# EXTRACTED ENTRIES
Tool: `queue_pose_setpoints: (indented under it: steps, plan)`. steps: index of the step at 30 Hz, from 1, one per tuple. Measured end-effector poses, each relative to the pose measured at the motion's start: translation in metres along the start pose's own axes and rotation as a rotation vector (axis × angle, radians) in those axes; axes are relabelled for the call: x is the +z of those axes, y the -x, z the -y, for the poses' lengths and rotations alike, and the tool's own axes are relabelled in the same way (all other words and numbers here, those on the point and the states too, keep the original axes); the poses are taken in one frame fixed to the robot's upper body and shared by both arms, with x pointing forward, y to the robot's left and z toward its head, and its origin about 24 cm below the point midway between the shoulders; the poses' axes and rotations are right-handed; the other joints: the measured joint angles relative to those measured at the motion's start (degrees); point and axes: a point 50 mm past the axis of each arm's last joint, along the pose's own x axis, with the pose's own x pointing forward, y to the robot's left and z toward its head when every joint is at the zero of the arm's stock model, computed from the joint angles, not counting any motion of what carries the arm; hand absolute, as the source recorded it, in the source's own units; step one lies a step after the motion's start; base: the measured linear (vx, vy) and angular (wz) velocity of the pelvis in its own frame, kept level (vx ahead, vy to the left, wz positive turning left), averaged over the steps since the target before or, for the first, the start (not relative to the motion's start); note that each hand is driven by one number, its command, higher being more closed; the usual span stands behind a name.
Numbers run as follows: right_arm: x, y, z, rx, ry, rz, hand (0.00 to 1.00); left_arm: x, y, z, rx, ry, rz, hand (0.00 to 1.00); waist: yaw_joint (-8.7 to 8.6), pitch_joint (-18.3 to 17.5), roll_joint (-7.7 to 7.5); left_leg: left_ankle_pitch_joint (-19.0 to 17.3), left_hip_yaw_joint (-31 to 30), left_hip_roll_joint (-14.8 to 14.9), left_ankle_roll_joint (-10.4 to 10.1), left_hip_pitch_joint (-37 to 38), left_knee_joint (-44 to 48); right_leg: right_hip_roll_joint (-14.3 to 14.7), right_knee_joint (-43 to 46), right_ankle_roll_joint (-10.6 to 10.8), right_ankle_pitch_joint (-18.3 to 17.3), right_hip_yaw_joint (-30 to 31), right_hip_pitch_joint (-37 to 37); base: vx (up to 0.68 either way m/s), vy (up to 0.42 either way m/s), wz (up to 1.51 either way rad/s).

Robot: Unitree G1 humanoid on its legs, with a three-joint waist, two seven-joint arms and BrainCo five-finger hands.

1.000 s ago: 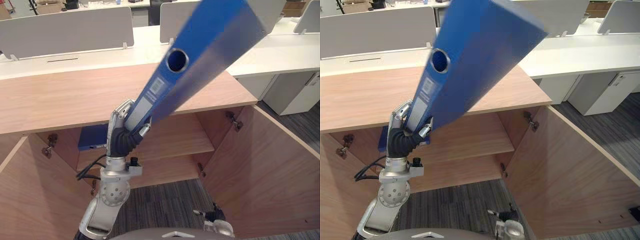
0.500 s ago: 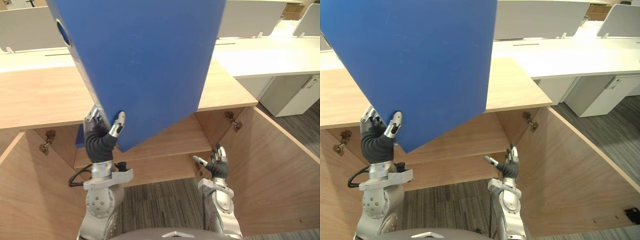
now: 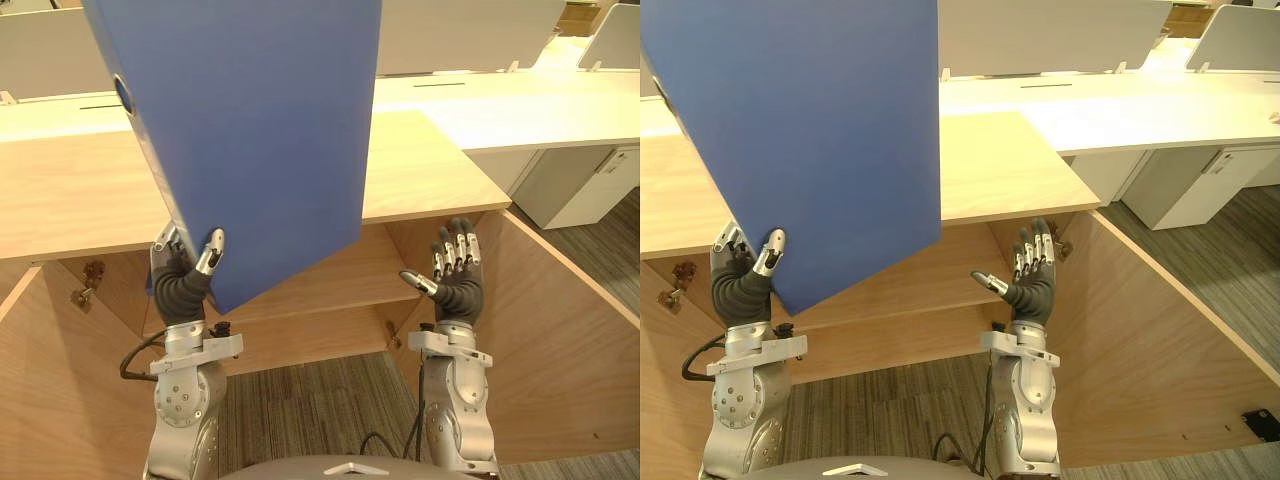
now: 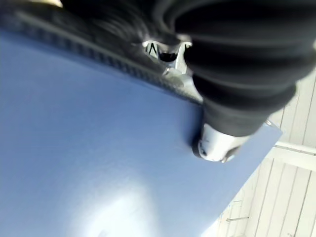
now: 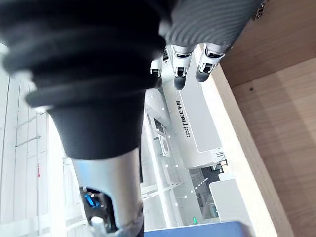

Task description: Walk over to the cabinet, pick up the folder, carry it to the office cabinet, place the folder inside the office cabinet, then close the office cabinet door

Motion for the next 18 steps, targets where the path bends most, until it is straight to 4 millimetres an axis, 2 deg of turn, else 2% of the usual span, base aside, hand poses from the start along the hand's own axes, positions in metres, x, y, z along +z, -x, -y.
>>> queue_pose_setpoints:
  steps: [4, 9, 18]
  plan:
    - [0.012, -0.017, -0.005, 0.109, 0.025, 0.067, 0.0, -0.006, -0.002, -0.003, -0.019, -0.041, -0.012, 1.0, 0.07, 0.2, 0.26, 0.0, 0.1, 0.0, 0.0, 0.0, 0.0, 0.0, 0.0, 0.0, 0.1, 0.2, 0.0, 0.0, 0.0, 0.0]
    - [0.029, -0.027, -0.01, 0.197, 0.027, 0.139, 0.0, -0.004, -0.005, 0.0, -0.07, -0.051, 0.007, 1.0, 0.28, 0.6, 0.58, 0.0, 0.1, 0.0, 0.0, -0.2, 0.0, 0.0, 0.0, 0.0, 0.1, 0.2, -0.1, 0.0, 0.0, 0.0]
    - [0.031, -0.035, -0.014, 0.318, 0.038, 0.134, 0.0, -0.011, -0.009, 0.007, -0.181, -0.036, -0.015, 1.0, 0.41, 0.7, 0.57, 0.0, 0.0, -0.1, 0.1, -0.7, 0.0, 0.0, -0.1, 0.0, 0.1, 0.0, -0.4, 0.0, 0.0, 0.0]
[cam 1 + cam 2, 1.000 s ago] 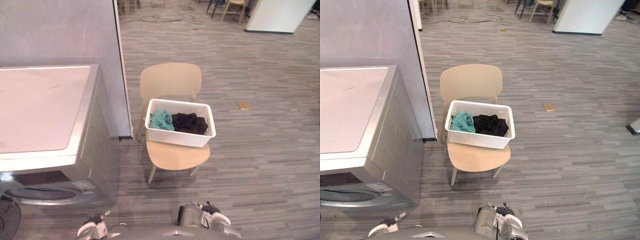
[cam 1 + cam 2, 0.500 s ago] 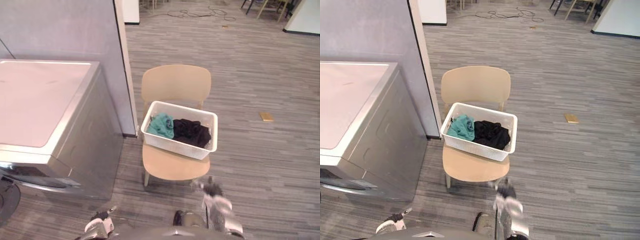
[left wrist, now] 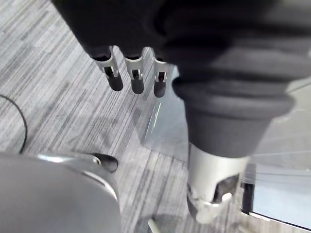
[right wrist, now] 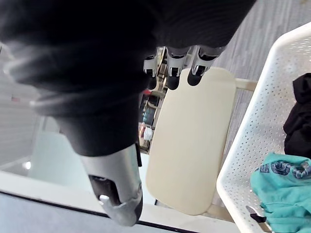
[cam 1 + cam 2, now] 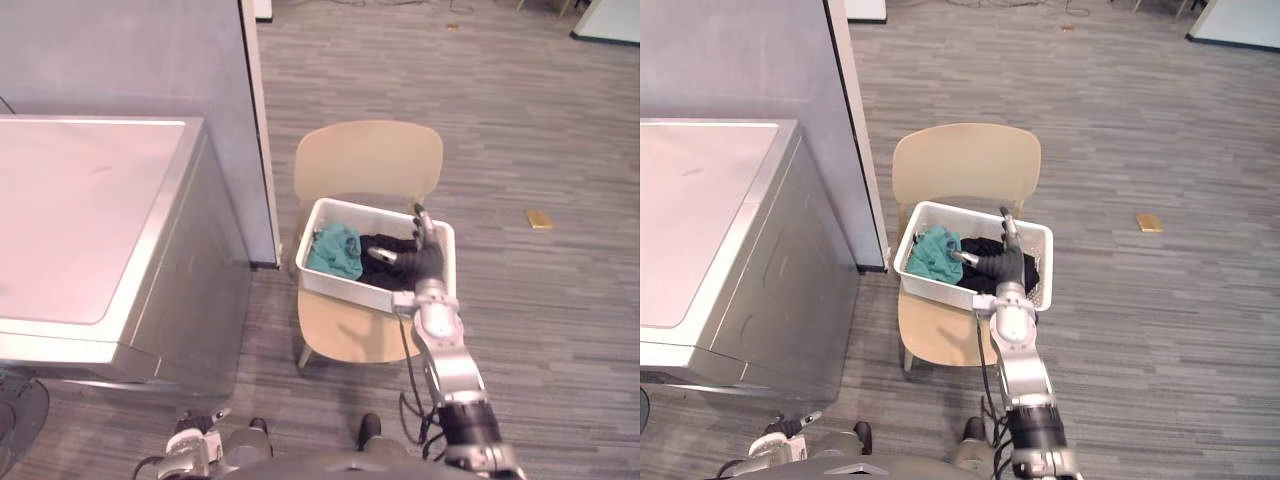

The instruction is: Pick up the laundry basket with both hands and put the clothes into the washing machine.

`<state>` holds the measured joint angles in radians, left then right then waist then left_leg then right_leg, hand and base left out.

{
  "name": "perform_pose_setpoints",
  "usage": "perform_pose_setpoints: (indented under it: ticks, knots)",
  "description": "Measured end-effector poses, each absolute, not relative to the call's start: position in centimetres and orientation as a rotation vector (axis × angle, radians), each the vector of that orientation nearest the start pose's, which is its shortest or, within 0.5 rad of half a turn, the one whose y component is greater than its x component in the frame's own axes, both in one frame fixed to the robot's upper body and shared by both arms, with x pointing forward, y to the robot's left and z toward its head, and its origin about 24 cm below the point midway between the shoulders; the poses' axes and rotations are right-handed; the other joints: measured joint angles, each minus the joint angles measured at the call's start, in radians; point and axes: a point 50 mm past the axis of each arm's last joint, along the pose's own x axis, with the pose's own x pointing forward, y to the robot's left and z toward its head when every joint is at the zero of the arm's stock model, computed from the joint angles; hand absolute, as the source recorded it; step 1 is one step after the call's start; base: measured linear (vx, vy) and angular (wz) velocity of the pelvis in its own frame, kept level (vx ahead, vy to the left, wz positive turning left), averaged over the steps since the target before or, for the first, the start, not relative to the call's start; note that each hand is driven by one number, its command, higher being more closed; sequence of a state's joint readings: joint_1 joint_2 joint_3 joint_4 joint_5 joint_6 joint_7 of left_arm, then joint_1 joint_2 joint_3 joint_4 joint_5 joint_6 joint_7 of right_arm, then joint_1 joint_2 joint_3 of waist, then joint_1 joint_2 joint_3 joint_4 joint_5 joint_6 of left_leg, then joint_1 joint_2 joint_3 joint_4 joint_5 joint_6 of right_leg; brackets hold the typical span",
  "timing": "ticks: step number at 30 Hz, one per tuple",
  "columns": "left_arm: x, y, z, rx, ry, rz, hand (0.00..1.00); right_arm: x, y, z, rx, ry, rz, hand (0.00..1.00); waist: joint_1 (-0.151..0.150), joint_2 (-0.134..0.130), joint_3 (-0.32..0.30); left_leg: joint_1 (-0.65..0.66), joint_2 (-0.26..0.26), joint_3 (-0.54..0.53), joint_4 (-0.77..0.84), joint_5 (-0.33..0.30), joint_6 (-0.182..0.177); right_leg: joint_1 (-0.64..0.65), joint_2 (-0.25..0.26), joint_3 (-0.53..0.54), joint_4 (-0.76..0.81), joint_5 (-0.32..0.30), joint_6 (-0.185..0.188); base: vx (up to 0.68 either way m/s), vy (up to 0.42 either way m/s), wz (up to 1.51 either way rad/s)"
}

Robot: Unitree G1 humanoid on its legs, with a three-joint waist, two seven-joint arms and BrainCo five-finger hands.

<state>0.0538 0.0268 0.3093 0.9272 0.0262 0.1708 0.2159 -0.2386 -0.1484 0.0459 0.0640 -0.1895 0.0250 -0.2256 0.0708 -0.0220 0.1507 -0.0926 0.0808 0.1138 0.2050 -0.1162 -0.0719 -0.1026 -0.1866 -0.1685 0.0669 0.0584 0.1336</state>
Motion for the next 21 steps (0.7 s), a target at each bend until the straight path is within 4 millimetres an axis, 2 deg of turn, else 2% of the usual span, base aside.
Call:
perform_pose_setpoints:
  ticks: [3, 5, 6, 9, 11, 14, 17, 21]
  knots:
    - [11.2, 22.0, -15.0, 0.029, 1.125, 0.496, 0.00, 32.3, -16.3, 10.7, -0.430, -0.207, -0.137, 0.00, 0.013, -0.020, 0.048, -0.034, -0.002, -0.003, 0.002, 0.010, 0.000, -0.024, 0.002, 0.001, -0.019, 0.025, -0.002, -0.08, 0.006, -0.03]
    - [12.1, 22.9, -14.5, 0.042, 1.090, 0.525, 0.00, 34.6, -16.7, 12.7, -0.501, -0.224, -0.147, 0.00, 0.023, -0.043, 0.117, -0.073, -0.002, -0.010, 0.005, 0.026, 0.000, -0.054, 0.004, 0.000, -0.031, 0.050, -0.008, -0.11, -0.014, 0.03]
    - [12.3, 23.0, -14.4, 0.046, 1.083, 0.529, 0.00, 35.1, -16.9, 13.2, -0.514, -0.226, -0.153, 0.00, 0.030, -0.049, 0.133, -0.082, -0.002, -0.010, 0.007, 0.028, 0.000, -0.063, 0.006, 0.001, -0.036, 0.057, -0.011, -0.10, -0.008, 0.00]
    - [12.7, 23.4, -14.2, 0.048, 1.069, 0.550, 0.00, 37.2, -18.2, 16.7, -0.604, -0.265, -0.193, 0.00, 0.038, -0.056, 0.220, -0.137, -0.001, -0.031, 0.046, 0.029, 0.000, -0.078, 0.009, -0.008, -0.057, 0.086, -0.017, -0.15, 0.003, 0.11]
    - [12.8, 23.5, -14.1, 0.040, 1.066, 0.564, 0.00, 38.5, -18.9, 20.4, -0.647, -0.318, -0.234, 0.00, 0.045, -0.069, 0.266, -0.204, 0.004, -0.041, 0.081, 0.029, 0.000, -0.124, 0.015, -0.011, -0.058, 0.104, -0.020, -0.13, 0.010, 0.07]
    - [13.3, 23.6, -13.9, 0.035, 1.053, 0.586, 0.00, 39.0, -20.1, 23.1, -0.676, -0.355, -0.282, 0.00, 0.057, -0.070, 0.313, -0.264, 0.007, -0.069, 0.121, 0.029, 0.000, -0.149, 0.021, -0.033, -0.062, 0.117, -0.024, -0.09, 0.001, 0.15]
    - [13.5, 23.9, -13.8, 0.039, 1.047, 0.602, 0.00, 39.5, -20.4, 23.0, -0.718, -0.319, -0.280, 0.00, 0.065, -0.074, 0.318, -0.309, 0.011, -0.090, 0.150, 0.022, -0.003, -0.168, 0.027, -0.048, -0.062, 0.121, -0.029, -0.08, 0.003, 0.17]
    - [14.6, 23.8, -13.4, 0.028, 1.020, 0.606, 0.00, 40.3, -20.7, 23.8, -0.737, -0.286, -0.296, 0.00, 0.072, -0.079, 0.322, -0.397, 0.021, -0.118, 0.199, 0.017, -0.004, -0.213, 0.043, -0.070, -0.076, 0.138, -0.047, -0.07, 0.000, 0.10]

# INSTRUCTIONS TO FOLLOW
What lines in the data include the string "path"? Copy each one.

# SOLVED PROBLEM
Motion for the next 18 steps, targets where the path bends most, until it is straight to 4 millimetres an axis, 2 deg of turn, else 2% of the usual span, base aside, hand poses from the start along the hand's own axes, positions in metres, x, y, z along +z, -x, -y.
Motion for the next 21 steps (0.7 s), a target at each bend until the straight path is within 4 millimetres an axis, 2 deg of turn, else 2% of the usual span, base aside.

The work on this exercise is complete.